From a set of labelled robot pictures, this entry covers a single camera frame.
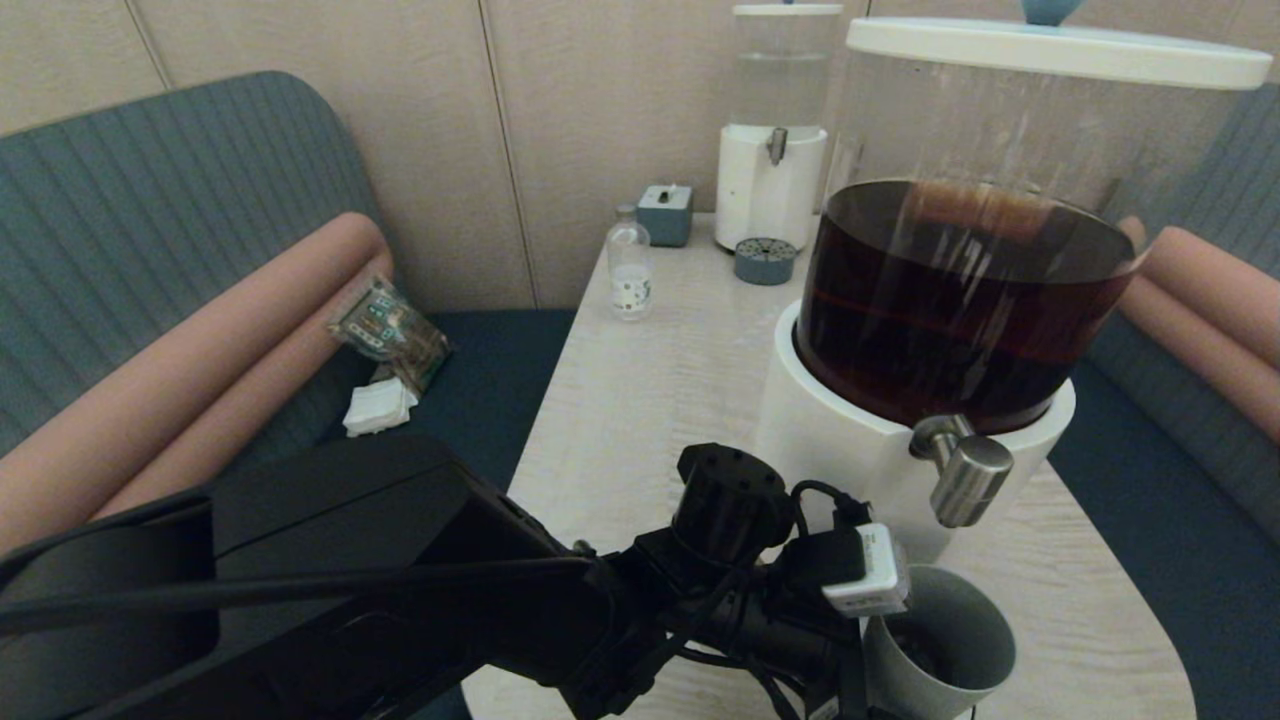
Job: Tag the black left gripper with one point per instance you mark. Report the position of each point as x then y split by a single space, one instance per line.
800 640

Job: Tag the grey plastic cup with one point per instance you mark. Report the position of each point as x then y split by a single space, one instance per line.
950 620

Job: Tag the large metal dispenser tap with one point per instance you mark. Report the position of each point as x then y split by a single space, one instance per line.
968 475

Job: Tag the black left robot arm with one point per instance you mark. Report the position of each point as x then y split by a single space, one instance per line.
350 560

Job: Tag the large dark tea dispenser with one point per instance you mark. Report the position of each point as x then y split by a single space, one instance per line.
830 430

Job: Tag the small blue perforated drip tray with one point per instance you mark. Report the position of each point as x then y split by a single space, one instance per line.
765 264

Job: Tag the teal sofa bench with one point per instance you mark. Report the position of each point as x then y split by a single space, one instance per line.
150 200
1180 560

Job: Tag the clear plastic bottle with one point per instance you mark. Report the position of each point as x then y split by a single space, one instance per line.
630 279

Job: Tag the blue-grey square box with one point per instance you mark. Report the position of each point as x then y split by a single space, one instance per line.
665 214

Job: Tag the small clear water dispenser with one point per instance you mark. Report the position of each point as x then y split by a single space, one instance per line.
765 190

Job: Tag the white folded napkin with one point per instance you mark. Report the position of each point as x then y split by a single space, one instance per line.
378 409

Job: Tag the pink bolster cushion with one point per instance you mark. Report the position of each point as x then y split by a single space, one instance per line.
1230 305
230 430
200 365
1200 350

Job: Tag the small metal dispenser tap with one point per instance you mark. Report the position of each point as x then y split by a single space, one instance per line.
776 146

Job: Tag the green snack packet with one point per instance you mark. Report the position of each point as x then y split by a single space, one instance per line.
390 329

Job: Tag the small white dispenser lid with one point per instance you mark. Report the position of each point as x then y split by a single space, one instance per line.
788 9

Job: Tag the large white dispenser lid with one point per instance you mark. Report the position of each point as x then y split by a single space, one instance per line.
1050 52

=-=-=

What you need to do =>
Give back each of the records above word for word, apart from the pictures.

Result below =>
From a set of labelled robot pictures, this entry covers a single camera frame.
Job: Tag the black left gripper with one point per instance you mark. Report the position of each point as x then y split by a single space, one instance per line.
800 640

Job: Tag the grey plastic cup with one point per instance you mark. Report the position of each point as x then y split by a single space, one instance per line.
950 620

Job: Tag the large metal dispenser tap with one point per instance you mark. Report the position of each point as x then y split by a single space, one instance per line.
968 475

Job: Tag the black left robot arm with one point per instance you mark. Report the position of each point as x then y split by a single space, one instance per line.
350 560

Job: Tag the large dark tea dispenser with one point per instance you mark. Report the position of each point as x then y split by a single space, one instance per line.
830 430

Job: Tag the small blue perforated drip tray with one point per instance you mark. Report the position of each point as x then y split by a single space, one instance per line.
765 264

Job: Tag the teal sofa bench with one point per instance you mark. Report the position of each point as x then y split by a single space, one instance per line.
150 200
1180 560

Job: Tag the clear plastic bottle with one point per instance you mark. Report the position of each point as x then y split by a single space, one instance per line.
630 279

Job: Tag the blue-grey square box with one point per instance you mark. Report the position of each point as x then y split by a single space, one instance per line.
665 214

Job: Tag the small clear water dispenser with one point per instance you mark. Report the position of each point as x then y split by a single space, one instance per line.
765 190

Job: Tag the white folded napkin with one point per instance you mark. Report the position of each point as x then y split by a single space, one instance per line.
378 409

Job: Tag the pink bolster cushion with one point per instance you mark. Report the position of each point as x then y split by a single space, one instance per line.
1230 305
230 430
200 365
1200 350

Job: Tag the small metal dispenser tap with one point per instance you mark. Report the position of each point as x then y split by a single space, one instance per line.
776 146

Job: Tag the green snack packet with one point per instance you mark. Report the position of each point as x then y split by a single space, one instance per line.
390 329

Job: Tag the small white dispenser lid with one point per instance you mark. Report the position of each point as x then y split by a single space, one instance per line.
788 9

Job: Tag the large white dispenser lid with one point per instance you mark. Report the position of each point as x then y split by a single space, one instance per line.
1050 52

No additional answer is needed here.